Filter the records below for the word "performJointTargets". Keep each line that has it.

···

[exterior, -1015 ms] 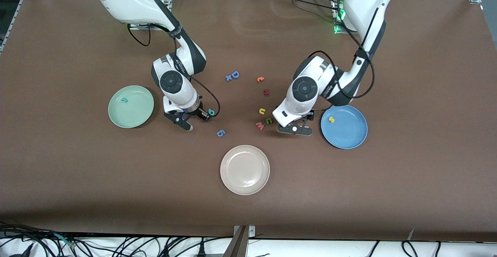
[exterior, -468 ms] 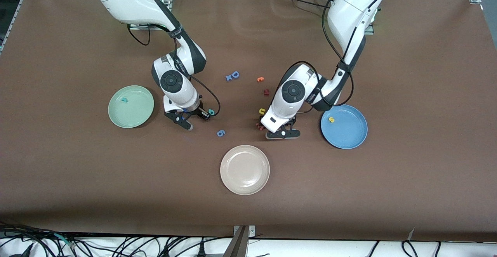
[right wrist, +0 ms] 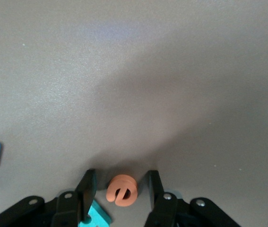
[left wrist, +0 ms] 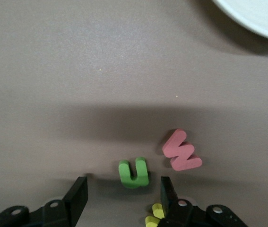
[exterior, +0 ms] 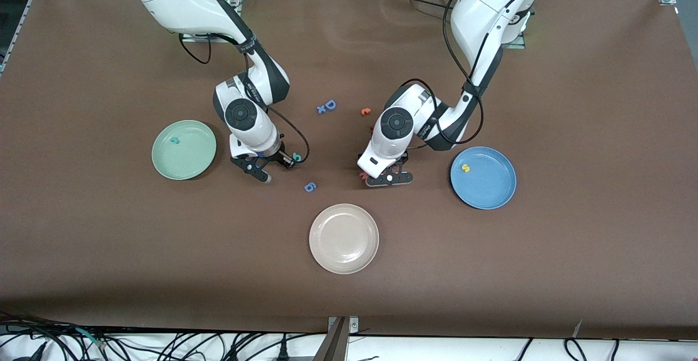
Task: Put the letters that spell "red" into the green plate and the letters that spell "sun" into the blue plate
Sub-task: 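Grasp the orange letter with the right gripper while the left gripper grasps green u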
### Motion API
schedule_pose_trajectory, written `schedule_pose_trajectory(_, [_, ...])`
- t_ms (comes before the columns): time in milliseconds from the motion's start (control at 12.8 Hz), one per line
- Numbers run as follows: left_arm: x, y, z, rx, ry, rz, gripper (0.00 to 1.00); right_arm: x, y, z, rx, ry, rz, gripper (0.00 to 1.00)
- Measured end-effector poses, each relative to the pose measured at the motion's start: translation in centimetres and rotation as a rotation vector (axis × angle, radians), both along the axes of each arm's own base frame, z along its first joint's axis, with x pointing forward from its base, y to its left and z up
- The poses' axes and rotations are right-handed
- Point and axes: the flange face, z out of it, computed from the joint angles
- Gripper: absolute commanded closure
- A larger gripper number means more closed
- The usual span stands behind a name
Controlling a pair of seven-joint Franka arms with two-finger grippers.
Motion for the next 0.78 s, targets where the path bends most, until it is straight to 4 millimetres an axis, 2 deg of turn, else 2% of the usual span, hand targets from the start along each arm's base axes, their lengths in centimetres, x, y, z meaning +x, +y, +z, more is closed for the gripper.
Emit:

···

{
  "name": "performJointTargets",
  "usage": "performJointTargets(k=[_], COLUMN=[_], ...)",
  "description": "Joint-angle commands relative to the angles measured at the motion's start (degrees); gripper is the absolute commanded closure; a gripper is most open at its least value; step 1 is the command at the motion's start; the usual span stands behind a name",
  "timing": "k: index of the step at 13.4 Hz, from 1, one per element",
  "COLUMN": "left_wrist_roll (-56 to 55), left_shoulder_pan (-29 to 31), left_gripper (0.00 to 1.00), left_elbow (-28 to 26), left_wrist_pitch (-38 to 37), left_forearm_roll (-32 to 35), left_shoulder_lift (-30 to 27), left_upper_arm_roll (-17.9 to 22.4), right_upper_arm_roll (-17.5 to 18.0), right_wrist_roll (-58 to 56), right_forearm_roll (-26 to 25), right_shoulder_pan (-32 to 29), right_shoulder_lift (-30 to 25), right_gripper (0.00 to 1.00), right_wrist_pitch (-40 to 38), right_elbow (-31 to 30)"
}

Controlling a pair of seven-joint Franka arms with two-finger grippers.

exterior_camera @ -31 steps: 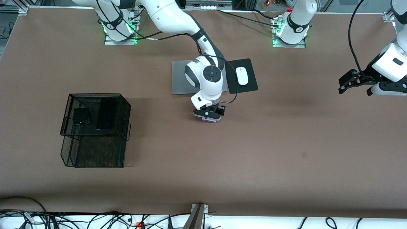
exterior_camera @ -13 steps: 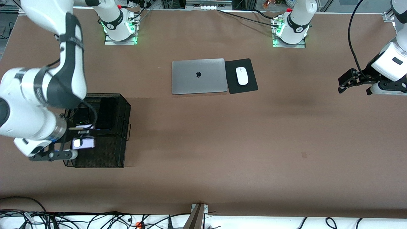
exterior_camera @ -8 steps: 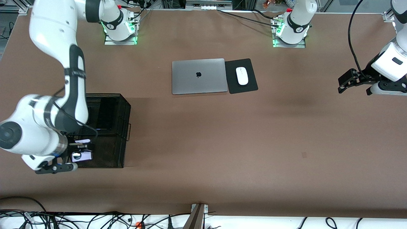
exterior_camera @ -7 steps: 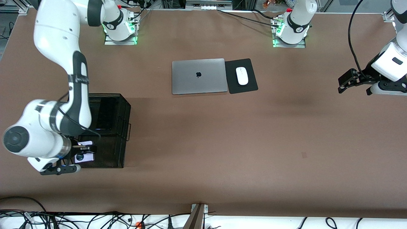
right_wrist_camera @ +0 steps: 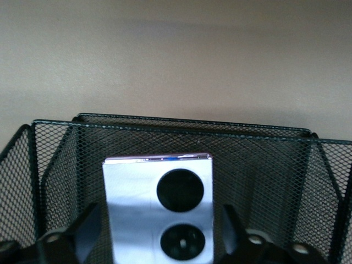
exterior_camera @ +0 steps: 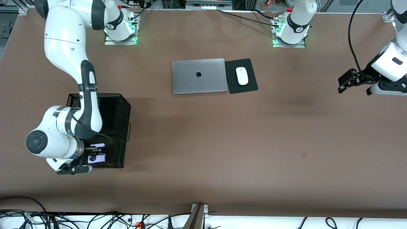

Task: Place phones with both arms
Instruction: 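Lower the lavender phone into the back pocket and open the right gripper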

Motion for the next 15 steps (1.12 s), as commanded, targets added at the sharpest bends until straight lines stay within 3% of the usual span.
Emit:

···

Solved problem
  "name": "performJointTargets",
  "usage": "performJointTargets(k=[_], COLUMN=[_], ...)",

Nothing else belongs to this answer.